Era apenas um filme...
Uma língua gorda enroscava-se nos cantos da boca da mulher. As palavras lhe saíam indecifráveis. Entre uma e outra delas, a velha expulsava da boca sementes sei lá de quê. A fruta ignorada parecia-lhe ácida demais. Sua face mugangava como se gostasse desgostando do que comia. O crescente que essa imagem humana ia fazendo, chamava uma pequena multidão para ouvi-la, mesmo que não entendesse seu discurso. Agônica criatura queria fazer-se clara ante os ouvidos alheios. Esforçava-se para isso.
Na geografia do cenário onde apelava incompreendidamente, bem no centro do círculo onde punha seu corpo para clamar, havia um grande caixão preto, fechado, amarrado por duas cordas grossas e de cores diferentes. Algo havia nele. Ela batia-o com uma pequena vara que tinha entre os dedos. Gritava, pulava, chorava, sorria. Havia ali uma velha mulher atônita a tentar expulsar emoções abafadas. Um interessante episódio que bem podia ser chamado teatral.
Um senhor robusto, bem vestido em alvíssimo linho branco, dirigiu-lhe a palavra. A velha calou-se por segundos, estirou o braço direito na direção do moço como se quisesse mostrar-lhe algo no seu chapéu ou o mesmo. Seu gesto evadiu-se desentendido.

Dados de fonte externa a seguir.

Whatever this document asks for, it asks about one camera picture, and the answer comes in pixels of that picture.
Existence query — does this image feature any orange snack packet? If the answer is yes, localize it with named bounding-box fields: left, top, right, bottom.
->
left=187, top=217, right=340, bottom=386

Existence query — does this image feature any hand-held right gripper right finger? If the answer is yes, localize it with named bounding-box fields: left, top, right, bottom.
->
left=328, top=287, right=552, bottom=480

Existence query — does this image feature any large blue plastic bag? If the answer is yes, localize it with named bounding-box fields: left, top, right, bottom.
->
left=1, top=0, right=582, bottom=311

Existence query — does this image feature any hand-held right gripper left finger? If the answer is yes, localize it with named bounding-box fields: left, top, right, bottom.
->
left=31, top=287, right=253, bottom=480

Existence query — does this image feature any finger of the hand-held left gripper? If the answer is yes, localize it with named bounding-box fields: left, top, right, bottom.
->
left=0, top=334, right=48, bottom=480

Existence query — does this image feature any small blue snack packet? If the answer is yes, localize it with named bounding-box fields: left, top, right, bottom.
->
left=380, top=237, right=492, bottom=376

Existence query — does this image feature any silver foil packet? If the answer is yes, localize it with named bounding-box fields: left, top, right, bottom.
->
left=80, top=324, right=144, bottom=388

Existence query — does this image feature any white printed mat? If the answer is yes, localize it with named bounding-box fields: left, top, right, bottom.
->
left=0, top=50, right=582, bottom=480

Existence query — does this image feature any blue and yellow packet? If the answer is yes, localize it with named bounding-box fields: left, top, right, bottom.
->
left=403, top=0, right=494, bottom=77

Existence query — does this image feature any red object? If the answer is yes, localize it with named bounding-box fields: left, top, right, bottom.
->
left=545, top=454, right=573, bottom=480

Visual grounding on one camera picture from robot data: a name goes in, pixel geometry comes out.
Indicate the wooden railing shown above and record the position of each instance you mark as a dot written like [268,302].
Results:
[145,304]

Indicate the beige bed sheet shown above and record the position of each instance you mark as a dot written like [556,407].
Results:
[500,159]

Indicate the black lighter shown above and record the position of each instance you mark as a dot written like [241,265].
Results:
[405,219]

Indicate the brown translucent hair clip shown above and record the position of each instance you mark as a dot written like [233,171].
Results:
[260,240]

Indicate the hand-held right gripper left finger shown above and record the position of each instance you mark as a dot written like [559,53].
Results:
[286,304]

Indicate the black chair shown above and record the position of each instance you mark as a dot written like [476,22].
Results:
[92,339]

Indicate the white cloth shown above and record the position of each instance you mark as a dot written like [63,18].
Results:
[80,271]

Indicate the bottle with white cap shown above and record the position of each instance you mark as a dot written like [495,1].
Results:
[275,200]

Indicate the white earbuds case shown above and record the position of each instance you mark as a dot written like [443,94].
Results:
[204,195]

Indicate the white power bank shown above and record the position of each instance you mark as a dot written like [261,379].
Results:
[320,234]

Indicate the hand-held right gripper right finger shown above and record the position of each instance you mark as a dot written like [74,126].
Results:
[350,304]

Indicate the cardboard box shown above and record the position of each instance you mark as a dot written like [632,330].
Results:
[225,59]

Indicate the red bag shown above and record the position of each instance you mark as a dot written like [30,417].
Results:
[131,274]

-A senhora o que vê neste chapéu?
A velha, sem lhe responder, continuou a enroscar a língua, sem querer deixar cair o resto das sementes da fruta e um pedaço de fumo de rolo que mascava satisfeita.
Outros se achegaram a ela. O caixão preto semelhante a um féretro continuava se aquecendo com o sol cáustico de perto do meio-dia. A tabica chegava até ele com a força da ira da mão direita da velha.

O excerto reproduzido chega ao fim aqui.